Not everyone can comment often (and not everyone wants to), and obviously that’s fine, but IF you want to pick fights whenever you do comment, then…I may decide I don’t want any more dead-end fights. There’s just no point to them.
Incidentally, I just came across this bit of information that bears on the undercounting issue:
The CDC has always assumed that infectious disease deaths are undercounted if you rely just on reported causes of death. Accordingly, all those death numbers you see for influenza (that the denialists are so fond of quoting) or H1N1 (which Trump loves to blame on Obama) were calculated using statistical inference, i.e. multiplying the actual listed-on-the-death-certificate deaths by a factor to compensate for known undercounting issues.
From the above link:
Screechy, that’s sort of like diabetes. My mother technically died of congestive heart failure, which is what is listed on her death certificate.
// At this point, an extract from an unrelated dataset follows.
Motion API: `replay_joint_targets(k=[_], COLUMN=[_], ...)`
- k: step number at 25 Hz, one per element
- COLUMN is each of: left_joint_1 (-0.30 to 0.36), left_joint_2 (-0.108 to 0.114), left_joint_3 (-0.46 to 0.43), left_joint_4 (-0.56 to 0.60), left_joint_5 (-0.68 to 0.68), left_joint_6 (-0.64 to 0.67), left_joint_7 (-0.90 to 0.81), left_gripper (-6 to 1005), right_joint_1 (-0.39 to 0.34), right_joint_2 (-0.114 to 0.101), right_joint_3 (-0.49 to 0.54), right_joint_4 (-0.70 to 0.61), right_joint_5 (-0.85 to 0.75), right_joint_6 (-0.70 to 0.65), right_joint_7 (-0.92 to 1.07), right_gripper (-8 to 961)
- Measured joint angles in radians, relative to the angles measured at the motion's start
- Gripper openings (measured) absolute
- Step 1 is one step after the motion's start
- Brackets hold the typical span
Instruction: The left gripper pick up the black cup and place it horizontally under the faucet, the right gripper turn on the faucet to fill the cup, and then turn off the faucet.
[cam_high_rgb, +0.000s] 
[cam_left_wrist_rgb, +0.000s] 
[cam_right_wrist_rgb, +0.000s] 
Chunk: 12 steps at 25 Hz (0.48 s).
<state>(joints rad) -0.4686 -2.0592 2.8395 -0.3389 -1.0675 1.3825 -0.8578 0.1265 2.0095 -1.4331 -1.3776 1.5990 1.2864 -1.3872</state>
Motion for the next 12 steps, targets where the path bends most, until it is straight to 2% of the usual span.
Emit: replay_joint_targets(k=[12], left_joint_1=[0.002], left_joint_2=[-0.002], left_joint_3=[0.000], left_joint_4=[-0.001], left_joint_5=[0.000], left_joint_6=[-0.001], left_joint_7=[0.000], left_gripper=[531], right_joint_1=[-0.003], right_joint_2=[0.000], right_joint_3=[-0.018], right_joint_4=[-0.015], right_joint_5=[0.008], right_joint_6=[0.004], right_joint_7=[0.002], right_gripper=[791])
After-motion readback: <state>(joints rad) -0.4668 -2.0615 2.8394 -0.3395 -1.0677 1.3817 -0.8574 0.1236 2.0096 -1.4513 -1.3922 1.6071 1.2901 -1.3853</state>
But the CHF was at least in part the result of her diabetes, so the underlying cause of death is more than just CHF.
iknklast,
Yeah, I’ve heard doctors remark that technically, pretty much everyone dies of heart failure in one way or another, which is why there’s often a “secondary” (I forget the terminology) cause listed.
Another example would be how (almost?) nobody literally died directly from AIDS, but rather from the opportunistic infections that resulted after AIDS crippled their immune system.